→ Problem description:
When you repeat the listing below, keep every word exactly and leave out each picture.

→ Material provided:

+-------+

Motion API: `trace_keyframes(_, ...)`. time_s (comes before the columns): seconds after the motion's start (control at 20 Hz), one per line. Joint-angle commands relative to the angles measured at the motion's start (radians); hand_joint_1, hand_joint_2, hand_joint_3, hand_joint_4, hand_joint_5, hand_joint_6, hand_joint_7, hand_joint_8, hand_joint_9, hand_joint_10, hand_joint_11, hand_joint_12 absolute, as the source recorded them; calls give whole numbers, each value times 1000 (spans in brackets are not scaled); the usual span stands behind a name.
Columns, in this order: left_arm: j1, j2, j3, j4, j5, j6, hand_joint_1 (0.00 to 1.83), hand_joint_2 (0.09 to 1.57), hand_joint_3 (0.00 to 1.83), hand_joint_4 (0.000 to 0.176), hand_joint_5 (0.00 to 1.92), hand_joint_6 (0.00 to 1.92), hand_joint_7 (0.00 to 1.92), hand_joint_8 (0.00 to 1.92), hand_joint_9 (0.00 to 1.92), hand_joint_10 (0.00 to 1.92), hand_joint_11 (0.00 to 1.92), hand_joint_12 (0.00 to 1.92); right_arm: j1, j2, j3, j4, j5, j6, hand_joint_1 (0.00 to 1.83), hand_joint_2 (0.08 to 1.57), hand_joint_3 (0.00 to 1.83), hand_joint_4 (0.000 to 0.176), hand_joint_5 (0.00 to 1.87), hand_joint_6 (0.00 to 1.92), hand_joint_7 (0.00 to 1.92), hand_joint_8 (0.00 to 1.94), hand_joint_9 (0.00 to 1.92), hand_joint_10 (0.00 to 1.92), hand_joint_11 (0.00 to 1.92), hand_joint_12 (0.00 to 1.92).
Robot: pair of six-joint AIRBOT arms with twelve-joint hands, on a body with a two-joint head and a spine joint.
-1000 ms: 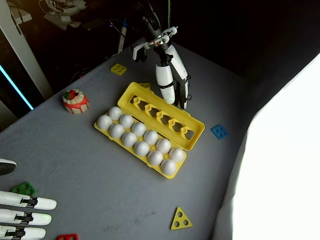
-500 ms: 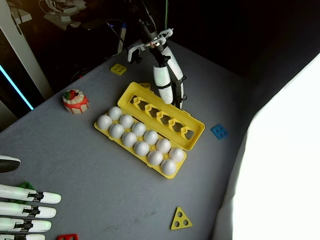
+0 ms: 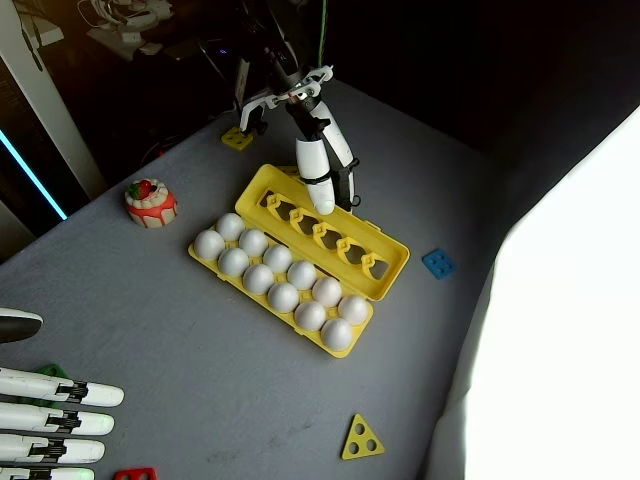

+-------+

→ Exercise output:
Motion API: `trace_keyframes(_, ...)`. time_s (comes before the columns): seconds after the motion's start (control at 20 Hz), one per line. Joint-angle commands relative to the angles measured at the motion's start (radians); hand_joint_1, hand_joint_2, hand_joint_3, hand_joint_4, hand_joint_5, hand_joint_6, hand_joint_7, hand_joint_8, hand_joint_9, hand_joint_10, hand_joint_11, hand_joint_12 absolute, as the source recorded them; calls give whole numbers, each value times 1000 (spans in brackets are not scaled); the usual span stands behind a name.
Columns, in this order: left_arm: j1, j2, j3, j4, j5, j6, hand_joint_1 (0.00 to 1.83), hand_joint_2 (0.09 to 1.57), hand_joint_3 (0.00 to 1.83), hand_joint_4 (0.000 to 0.176), hand_joint_5 (0.00 to 1.92), hand_joint_6 (0.00 to 1.92), hand_joint_7 (0.00 to 1.92), hand_joint_8 (0.00 to 1.92), hand_joint_9 (0.00 to 1.92), hand_joint_10 (0.00 to 1.92), hand_joint_11 (0.00 to 1.92), hand_joint_12 (0.00 to 1.92); right_arm: j1, j2, j3, j4, j5, j6, hand_joint_1 (0.00 to 1.83), hand_joint_2 (0.08 to 1.57), hand_joint_3 (0.00 to 1.83), hand_joint_4 (0.000 to 0.176), hand_joint_5 (0.00 to 1.87), hand_joint_6 (0.00 to 1.92), hand_joint_7 (0.00 to 1.92), hand_joint_8 (0.00 to 1.94), hand_joint_9 (0.00 to 1.92), hand_joint_10 (0.00 to 1.92), hand_joint_11 (0.00 to 1.92), hand_joint_12 (0.00 to 1.92).
Robot: pair of six-joint AIRBOT arms with twelve-joint hands, on a body with a two-joint head and a spine joint.
-1000 ms: 
-500 ms: 
+0 ms: 

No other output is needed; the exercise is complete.